Aronets a re-publié la vidéo [en ukrainien et russe] de sa conférence de presse sur sa page Facebook, réitérant [en ukrainien] le message de Tyahnybok en termes moins diplomatiques :

Les juifs sont toujours à fouiner ! Qu'ils mettent les choses en ordre dans leur pays, et nous nous débrouillerons dans le nôtre !!!

Et voici la “ligne du parti” de VO Svoboda telle qu'interprétée [en ukrainien] par un de ses sympathisants, Yakiv Glovatsky, 22 ans :

[…] Bien entendu, les chétifs [communistes] vont faire un foin – pas le meilleur moment maintenant pour leur synagogue homo ! Bien entendu, les bons à rien libéraux vont pleurer – parce que la politique ukrainophobe n'aura plus une chance ! Bien entendu, les invertébrés [habitants de Donetsk] ont [la trouille] – parce qu'ils ont maintenant un Ennemi sérieux, […] – la puissance et la gloire de l'Ukraine, son avant-garde culturelle, le courage d'un loup et l'intelligence d'un serpent ! […]

Drapeaux de VO Svoboda à la célébration du 70ème anniversaire de l'Armée insurrectionnelle ukrainienne à Kiev. Photo Sergii Kharchenko, copyright © Demotix (12/10/12)

Aleksei Bobrovnikov, qui voit [en russe] dans VO Svoboda “un parti qui épouse les politiques d'intolérance ethnique, tout en émargeant au budget d'oligarques proches de Ianoukovytch,” a regardé de près la plate-forme [en ukrainien] du parti et en a souligné [en ukrainien et russe] quelques-uns des éléments les plus déplaisants. En voici une brève énumération :

[…] Instaurer une ligne “ethnie” dans les passeports et certificats de naissance. Déterminer l'ethnie à travers les certificats de naissance des parents, en prenant en compte les souhaits des Ukrainiens. […]

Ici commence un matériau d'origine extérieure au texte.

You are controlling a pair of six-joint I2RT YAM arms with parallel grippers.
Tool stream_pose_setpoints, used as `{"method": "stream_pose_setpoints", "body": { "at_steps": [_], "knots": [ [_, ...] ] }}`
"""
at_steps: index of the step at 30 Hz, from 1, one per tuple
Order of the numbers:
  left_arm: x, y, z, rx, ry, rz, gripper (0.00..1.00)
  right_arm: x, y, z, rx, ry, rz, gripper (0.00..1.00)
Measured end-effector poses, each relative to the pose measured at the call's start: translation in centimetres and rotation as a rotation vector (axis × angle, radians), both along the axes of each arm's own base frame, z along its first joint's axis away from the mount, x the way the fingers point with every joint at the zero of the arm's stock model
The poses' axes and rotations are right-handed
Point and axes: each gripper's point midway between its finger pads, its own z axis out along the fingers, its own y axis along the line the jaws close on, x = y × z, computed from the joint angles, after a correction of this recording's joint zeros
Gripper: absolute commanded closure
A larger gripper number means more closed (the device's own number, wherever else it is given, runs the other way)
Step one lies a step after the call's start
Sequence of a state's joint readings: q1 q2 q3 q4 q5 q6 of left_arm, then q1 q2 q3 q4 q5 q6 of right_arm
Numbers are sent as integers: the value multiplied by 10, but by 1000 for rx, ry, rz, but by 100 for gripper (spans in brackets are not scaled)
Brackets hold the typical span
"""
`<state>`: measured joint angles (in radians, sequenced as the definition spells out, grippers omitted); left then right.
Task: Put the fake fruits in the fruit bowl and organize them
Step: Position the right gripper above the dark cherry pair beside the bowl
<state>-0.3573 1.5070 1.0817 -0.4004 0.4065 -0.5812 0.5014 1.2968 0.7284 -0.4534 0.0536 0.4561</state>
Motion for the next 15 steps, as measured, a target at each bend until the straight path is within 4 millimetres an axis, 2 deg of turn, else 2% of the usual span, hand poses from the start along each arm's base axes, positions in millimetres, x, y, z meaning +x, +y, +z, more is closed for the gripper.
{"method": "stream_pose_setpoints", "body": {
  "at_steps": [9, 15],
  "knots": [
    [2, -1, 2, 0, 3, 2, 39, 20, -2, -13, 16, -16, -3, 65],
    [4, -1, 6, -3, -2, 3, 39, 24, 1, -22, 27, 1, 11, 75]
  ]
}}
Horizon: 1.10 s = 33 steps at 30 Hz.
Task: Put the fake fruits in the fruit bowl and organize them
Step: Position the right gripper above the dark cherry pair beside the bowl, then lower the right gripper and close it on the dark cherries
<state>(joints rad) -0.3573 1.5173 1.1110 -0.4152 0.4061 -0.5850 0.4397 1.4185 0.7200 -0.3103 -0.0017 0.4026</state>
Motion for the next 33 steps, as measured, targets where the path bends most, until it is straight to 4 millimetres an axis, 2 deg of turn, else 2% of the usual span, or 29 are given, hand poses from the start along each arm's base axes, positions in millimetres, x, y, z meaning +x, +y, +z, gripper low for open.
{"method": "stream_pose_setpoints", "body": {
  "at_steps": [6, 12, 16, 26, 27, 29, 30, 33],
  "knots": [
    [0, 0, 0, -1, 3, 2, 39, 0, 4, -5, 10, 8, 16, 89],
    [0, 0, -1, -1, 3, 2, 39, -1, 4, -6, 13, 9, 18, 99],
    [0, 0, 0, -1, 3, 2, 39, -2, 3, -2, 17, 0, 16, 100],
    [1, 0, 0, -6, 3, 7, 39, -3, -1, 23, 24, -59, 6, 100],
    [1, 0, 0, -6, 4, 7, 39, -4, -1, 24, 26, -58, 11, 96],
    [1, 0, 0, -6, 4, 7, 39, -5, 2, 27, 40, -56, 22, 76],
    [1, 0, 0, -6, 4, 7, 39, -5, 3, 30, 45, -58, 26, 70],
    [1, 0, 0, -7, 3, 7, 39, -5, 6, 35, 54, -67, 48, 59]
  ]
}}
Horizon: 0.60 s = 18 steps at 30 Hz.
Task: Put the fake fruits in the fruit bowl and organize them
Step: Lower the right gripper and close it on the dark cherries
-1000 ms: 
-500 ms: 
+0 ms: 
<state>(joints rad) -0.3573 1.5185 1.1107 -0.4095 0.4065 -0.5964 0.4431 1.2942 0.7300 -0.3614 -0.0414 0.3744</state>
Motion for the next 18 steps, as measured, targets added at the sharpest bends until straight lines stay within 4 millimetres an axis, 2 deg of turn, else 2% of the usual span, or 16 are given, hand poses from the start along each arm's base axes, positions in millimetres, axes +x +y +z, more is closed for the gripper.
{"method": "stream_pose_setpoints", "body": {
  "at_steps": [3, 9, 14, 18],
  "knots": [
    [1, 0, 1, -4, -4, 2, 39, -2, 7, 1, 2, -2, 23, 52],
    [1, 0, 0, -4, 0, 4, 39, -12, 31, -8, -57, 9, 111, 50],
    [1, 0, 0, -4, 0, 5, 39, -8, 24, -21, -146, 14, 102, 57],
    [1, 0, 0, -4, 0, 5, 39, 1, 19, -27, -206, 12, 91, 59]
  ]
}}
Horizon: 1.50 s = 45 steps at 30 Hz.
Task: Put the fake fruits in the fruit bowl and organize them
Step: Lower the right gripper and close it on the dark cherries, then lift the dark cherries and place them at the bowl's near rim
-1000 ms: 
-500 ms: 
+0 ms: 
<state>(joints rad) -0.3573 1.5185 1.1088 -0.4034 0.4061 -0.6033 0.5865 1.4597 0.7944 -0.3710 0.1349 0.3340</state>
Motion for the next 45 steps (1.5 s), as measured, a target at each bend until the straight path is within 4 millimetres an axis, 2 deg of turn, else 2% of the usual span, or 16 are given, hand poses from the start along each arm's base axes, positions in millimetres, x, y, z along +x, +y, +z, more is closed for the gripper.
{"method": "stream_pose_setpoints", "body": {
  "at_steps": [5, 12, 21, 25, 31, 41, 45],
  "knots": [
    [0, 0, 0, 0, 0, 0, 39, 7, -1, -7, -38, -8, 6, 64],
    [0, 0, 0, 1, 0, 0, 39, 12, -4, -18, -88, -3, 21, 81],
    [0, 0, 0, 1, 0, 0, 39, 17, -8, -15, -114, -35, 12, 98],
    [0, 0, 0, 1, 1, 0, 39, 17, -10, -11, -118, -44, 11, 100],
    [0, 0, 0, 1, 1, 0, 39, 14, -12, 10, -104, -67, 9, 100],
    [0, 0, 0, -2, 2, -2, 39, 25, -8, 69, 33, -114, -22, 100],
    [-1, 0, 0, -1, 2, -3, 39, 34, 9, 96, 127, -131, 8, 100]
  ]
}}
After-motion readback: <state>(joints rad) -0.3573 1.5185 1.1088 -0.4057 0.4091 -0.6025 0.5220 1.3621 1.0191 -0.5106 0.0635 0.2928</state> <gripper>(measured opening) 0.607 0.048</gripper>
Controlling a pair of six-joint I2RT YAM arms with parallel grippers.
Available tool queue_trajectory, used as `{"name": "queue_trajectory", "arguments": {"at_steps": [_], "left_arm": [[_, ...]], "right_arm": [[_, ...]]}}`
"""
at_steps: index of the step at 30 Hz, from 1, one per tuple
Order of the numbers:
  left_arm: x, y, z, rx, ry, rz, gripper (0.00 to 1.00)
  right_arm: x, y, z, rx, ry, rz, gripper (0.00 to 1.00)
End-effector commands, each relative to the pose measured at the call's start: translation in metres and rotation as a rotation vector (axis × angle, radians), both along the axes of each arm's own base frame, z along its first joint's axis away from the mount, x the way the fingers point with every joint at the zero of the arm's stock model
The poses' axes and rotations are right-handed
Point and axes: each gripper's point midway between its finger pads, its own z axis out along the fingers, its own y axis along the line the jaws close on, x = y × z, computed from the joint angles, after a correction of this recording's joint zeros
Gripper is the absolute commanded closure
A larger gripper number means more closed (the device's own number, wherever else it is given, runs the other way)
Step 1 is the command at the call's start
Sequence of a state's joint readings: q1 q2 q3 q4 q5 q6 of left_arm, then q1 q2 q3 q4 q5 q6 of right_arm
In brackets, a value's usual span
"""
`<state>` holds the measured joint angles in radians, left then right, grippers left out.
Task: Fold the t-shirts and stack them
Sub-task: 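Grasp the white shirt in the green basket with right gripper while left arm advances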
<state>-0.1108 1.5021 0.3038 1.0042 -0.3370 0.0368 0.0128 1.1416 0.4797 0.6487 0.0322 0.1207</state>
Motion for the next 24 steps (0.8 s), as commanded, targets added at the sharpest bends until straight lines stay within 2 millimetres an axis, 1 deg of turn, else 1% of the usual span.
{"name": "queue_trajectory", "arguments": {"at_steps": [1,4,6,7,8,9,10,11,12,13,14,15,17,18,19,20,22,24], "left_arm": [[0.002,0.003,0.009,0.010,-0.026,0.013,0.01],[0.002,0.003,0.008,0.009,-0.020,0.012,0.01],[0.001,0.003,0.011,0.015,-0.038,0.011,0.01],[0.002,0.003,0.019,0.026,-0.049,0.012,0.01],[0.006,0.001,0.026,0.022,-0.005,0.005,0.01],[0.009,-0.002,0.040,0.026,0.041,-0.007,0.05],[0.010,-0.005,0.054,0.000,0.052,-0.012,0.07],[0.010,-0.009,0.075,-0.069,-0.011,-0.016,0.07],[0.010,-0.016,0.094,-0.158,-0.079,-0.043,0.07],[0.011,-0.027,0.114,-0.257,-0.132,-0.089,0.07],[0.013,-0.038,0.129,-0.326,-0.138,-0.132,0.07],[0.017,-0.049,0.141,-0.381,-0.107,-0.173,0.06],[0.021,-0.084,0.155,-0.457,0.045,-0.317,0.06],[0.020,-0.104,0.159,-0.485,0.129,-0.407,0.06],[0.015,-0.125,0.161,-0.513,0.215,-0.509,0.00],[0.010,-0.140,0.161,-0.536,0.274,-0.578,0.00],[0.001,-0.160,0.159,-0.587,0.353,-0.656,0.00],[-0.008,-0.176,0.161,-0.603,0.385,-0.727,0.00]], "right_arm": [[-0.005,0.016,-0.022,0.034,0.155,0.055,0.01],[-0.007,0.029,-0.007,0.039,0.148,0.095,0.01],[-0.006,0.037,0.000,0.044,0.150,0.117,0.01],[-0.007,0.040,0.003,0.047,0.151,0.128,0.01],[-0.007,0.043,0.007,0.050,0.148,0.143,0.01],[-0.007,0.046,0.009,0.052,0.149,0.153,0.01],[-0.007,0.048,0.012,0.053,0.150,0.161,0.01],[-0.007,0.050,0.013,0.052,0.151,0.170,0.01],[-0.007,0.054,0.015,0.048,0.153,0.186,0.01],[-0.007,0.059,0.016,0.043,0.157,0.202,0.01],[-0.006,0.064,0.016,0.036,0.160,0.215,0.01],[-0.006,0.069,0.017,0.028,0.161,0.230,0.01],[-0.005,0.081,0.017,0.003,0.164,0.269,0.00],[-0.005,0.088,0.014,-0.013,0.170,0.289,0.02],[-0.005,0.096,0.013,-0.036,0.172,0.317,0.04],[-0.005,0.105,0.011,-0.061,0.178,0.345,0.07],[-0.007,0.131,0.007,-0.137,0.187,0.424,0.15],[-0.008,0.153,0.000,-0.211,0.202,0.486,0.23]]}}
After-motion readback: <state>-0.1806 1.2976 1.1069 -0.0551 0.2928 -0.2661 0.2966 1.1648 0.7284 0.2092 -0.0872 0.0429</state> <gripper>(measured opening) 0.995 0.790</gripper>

[…] Instaurer la responsabilité criminelle pour les manifestations d'ukrainophobie de toute sorte. […]

[…] Interdire l'interruption de grossesse, sauf en cas d'indications médicales et de décision de justice [confirmant qu'il y a eu viol]. Dans le code pénal, assimiler l'exercice illégal d'un avortement à une tentative de meurtre. […]

[…] Interdire l'adoption d'enfants ukrainiens par des étrangers. […]

Artem Chapeye et ses lecteurs de Facebook ont placé [en anglais et ukrainien] la situation de l'Ukraine dans un cadre européen plus large :

Artem Chapeye:

Selon les sondages de sortie des urnes, près de 12% des Ukrainiens ont voté pour l'extrême-droite, l'ex parti “social-nationaliste”.

C'est même plus qu'en hongrie, non ?

Oksana Dutchak:

non, [le Jobbik] a fait 16%

http://en.wikipedia.org/wiki/Hungarian_parliamentary_election,_2010#Results

Mykhailo Kozak:

[Marine Le Pen] a eu 18% en France. :)

Andrij Gucul:

Honnêtement, j'ai vraiment pensé aux Le Pen, moi aussi. 16+[%] à la première élection présidentielle et 18[%] à la deuxième. L'inquiétant ici n'est pas tant le pourcentage de ceux qui ont voté, que le fait que [ces forces] soient maintenant au parlement.